The Lone Ranger And The Lost City Of Gold would be the last time Clayton Moore and Jay Silverheels played The Lone Ranger and Tonto. The TV series wrapped up in June of ’57, a year before this picture would open. Luckily, they were able to go out on a high note.

“Dear Santa, all I want for Christmas…”

It begins with a brief recap of The Lone Ranger origin, set to a cool song from Les Baxter (see the record above). This gives way to the prerequisite “William Tell Overture.” It’s a shame they didn’t head to the Iverson Ranch for a big-screen shot of Moore and Silver next to Lone Ranger Rock.

The plot’s a variation on a fairly common one — a group of Masked Raiders are searching for a series of medallions that reveal the location of a vast cave filled with Indian gold. The Lone Ranger and Tonto must prevent the Raiders from getting the last of the medallions and taking the treasure that belongs to the Indians.

Of course, one of the Raiders is Douglas Kennedy. It’s always a treat when he turns up in something. Ralph Moody is great as a padre. Noreen Nash is a woman in cahoots with the Raiders. Nash didn’t have a real stellar career, though she’s in an episode of The Lone Ranger, a Dragnet and the Tim Holt picture Road Agent (1952) — so who’s complaining? Lisa Montell ​plays ​Paviva​, a lovely Indian maiden. She’s a favorite of mine thanks to World Without End (1956). Then there’s a baby boy that seems to be played by a girl — given away by tiny little earrings.

Lesley Selander cranks up the action and violence a notch for The Lone Ranger And The Lost City Of Gold.
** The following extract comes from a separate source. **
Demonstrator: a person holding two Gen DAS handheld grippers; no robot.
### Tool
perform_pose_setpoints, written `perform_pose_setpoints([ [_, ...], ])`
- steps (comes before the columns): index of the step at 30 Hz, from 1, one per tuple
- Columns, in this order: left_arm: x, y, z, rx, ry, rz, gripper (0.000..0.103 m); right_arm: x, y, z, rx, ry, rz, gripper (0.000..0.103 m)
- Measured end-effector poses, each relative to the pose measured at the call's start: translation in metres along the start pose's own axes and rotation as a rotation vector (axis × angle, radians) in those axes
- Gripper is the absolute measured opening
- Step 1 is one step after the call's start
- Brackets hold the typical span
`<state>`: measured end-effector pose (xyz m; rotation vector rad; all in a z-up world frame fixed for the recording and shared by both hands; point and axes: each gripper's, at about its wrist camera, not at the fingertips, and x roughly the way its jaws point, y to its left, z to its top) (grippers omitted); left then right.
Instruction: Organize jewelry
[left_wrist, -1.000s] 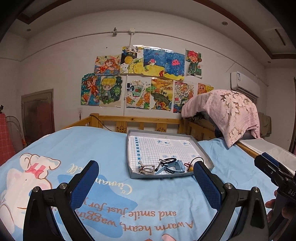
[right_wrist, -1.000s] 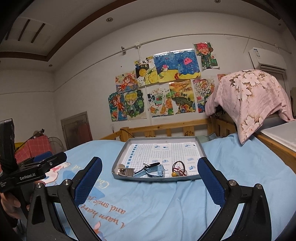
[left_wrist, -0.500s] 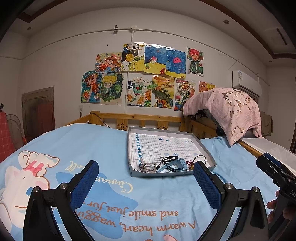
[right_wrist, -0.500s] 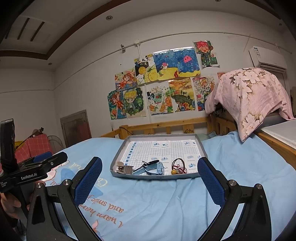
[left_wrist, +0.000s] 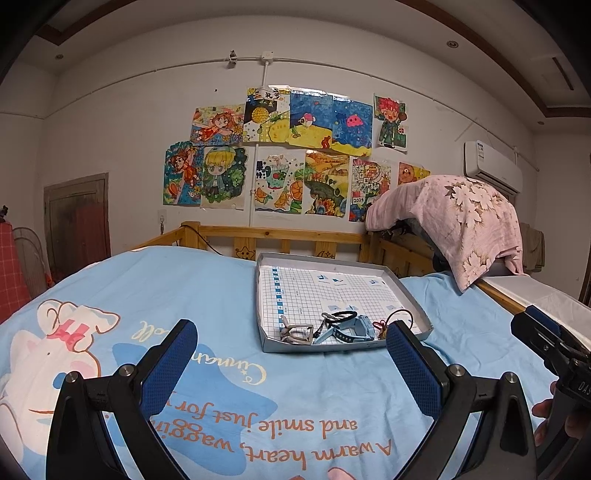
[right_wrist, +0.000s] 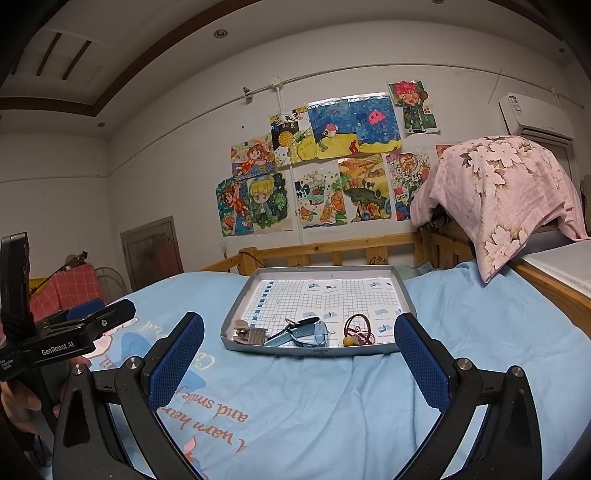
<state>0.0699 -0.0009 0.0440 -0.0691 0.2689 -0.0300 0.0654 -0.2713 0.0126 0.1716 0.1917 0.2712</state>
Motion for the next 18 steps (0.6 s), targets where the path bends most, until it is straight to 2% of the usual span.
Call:
perform_pose_setpoints([
  [18,0.0020,-0.0009,-0.0012,0.004,-0.001,0.002,0.103,0.0008,0.0000,-0.0011,0.001,0.003,0.000,0.101],
])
As a kid, it drove me nuts that, on TV, Clayton Moore just shot the guns out of the bad guys’ hands. Here, he actually drills somebody. So does Tonto. There’s also a terrific fistfight towards the end.

Much of this was shot at Old Tucson, and it gives you a great view of the place. The climax has Moore, Silverheels, Kennedy and others sneaking around the small houses you’ve seen in all kinds of stuff. The beautiful San Xavier del Bac Mission is also featured. And while all the location work’s gorgeous and adds plenty of production value, the absence of the familiar Iverson rocks from the TV show is a bit jarring.

the_pittsburgh_press_tue__jun_17__1958_This picture was clearly meant for kids. But there’s something about The Lone Ranger and Tonto I find more appealing the older I get. Their friendship, their fairness and their ongoing fight for justice are things we all could use some extra exposure to. I love this movie.

The Lone Ranger And The Lost City Of Gold is pretty easy to find on DVD. The VCI release from years ago presents it in its original aspect ratio, though a non-anamorphic letterboxed version. It’s the best one around. I’d love to see both of these Moore-Silverheels features make their way to Blu-Ray.

Just realized, thanks to Bob Madison, that today is the anniversary of the first Lone Ranger radio broadcast (1933).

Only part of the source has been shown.